Billed as a "city-ruler" as opposed to a "city-builder", Kalypso's newest title Urban Empire has the flavor of genre titans Sim City and Cities: Skylines, however there's one feature thrown into the mix that makes this game unique: City Council. Other city-builders allow you to play as a Social Engineer or God/god in that you are able to plop down police stations, schools, streets, and while you do have to watch the bank account closely, there's really nothing standing in your way. I learned through schooling that city planning was not a one man show. That planners advise on proposals and plans, but do not build cities or make the calls. When I started in planning, I went back to my trusty Sim City and thought about what it would be like if whenever you wanted to zone a block, you had to get some sort of approval (like IRL). I'm not saying that this would necessary be a fun element, however it would be authentic. Well, that game has materialized and it is Urban Empire.
Urban Empire is premised on being given a charter from the Austrian Emperor to start a City in the early 1800s. You, as Mayor, then need to create your first district. You don't lay out the streets or the zoning (initially), but you propose the size, location, and name. Then your next step is to place your City Hall. You then propose the district. Now, the first time you do this you spend your own money (from the Emperor) to start the city. Any actions after that such as adding a school or clinic, you need to take it to City Council for a vote. There are a number of Councillors who are members of a few political parties (more parties as time progresses). Each party has an ideology and their number of seats change periodically. Needless to say, sometimes it is easy to add a school, other times it is a chore.

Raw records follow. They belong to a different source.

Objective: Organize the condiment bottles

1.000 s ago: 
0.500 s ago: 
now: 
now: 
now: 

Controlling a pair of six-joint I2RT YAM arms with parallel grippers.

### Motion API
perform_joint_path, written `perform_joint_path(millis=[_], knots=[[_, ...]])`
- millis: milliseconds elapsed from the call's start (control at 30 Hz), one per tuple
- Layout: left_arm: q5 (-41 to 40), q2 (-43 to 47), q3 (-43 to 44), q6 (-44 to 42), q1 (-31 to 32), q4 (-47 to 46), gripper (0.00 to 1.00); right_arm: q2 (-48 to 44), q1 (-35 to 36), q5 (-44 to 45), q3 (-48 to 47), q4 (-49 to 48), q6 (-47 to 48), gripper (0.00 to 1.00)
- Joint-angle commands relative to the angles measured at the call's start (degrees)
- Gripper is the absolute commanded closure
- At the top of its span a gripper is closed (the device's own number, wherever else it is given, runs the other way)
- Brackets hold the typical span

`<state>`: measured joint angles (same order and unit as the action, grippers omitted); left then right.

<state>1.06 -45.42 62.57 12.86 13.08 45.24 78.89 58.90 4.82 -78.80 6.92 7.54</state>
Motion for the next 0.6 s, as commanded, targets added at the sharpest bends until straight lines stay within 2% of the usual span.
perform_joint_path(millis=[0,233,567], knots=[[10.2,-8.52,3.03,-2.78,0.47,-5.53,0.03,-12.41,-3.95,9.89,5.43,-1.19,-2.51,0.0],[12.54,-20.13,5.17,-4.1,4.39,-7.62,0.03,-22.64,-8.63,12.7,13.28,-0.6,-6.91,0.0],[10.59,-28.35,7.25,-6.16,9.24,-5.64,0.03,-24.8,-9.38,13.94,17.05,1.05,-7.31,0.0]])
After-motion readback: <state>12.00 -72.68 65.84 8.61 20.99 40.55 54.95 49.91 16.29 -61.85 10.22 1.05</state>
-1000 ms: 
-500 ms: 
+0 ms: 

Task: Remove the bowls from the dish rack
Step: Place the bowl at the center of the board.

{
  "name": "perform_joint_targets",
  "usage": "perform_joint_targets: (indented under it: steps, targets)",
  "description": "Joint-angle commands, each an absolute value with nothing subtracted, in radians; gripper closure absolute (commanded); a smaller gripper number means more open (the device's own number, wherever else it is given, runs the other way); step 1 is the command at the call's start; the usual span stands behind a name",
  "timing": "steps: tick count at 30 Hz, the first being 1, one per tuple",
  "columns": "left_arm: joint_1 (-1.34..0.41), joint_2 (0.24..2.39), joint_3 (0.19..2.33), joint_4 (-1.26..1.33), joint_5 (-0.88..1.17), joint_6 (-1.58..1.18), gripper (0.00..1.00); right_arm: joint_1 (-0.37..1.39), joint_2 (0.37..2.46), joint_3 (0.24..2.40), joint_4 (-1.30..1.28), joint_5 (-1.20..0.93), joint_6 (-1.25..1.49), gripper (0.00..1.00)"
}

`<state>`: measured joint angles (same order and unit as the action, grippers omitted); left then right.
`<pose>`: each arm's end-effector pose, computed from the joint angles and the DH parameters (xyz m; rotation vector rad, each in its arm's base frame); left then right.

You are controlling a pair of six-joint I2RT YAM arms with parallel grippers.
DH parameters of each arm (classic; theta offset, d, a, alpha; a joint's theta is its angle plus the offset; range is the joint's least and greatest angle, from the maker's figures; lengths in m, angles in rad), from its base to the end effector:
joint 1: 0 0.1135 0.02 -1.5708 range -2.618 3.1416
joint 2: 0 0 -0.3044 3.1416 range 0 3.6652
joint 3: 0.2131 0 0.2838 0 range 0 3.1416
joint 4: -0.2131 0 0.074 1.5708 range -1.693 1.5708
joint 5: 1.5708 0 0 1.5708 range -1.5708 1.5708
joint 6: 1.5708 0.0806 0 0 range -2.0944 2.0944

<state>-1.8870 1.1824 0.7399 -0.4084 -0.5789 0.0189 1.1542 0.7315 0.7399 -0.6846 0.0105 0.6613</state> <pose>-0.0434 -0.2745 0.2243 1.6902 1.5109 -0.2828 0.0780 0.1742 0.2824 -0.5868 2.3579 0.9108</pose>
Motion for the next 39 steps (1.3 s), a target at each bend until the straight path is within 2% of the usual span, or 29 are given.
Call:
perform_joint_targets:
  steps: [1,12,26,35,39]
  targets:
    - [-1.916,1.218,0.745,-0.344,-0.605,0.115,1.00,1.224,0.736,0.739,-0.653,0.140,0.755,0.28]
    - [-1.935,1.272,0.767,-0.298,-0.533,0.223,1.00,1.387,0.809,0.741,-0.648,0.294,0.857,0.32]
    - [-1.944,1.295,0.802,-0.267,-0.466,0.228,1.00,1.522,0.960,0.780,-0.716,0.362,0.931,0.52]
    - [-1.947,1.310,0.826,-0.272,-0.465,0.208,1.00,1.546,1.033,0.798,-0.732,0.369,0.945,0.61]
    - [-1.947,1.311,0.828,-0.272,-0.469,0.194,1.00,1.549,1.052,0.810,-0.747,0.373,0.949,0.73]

As Planning Peeps is a community of practicing urban planners in most cases, public sector planners working in local government, we thought it would be interesting to review the game in three categories: Concept, Authenticity, and Content.
Having played most city-builders (Sim City, Cities, etc.) out there as well as empire-builders (Civ, Tropico, Total War, etc.), I can say with authority that Urban Empire is unique. While recognizing that it takes many elements from the aforementioned games such districts from Cities, traits and effects from Tropico, and research trees from Civ and TW, it goes one step further: Checks on decision-making. Urban Empire gives you the tools to play god, but you don't get the final say. That's unique and brings a whole new element to the genre that can be explored further. 5/5
As public sector planners or private sector who consult with cities, we are keenly aware of local government; the politics, limitations, and its purpose. Although you play as a Mayor in Urban Empire rather than a planner, planners would be able to appreciate the authenticity of the process. In Urban Empire, you are able to change the zoning composition of any district of the city, improve the infrastructure, and add services (schools, police, fire, etc.). Any of these changes come with a cost and are packaged into a single proposal to City Council as a modification to the district. You don't always have to change each of these elements. For instance, you can change the zoning composition (percentage for residential, mixed-use, commercial, and industrial) as your sole modification. In Sim City you would just change it. In Urban Empire...you propose it to Council. That's a taste of authenticity that while may not make for enjoyable gaming, does represent city operations and growth considerations. There are also tax increases/decreases, service rate increases/decreases, many laws and edicts that you or other Councillors can propose and vote on.
Where Urban Empire could have used some tweaking is on its scale. The game was developed by Kalypso who worked on the later Tropico titles. Tropico is an island-builder where you rule an island nation as a dictator. The general feel of Urban Empire is that you are running a City State with a Congress who just happen to be called City Council. You are Mayor, but you're not elected. Instead you come from a dynasty of rulers that change with eras. Starting in the third era, you have to fight for re-election by the City Council. This feels more like a vote in Parliament or House of Representatives than what would be typical of western local government structure (ref. At-Large electing of Mayors). 4.5/5
Urban Empire is rich in content. The technology tree is ripe with unlockables that keep the game feeling fresh. A periodic newspaper tells you of changes in the composition of Council (elections) and follow major votes. The game allows for mixed-use zoning which sets it apart from other city-builders. It also allows for historic building protection and has game elements for sustainability and smart growth, among others. 5/5
Urban Empire provides a new take on an established and difficult to enter genre. While players can still build beautiful, sprawling cities, Urban Empire makes them beholden to the people through elected officials holding the purse strings. Urban planners who have a good idea on what it takes to build great communities are faced with this reality every day and would be able to appreciate the premise of this game. Urban Empire is arguably the first real political city-builder which requires rubbing elbows and mudslinging to get zoning approval. When my first request as Mayor to increase the zoning density in the downtown district of Kaisershaffen was denied because of political infighting, I could hear the facepalms down at the Kaisershaffen city planning office.
Urban Empire was released by Kalypso on 1/20/17. The game retails for $39.99 on Steam and Amazon.
disclosure: affiliate links were used in this article, however not for the game being reviewed. This is not a paid review of Urban Empire.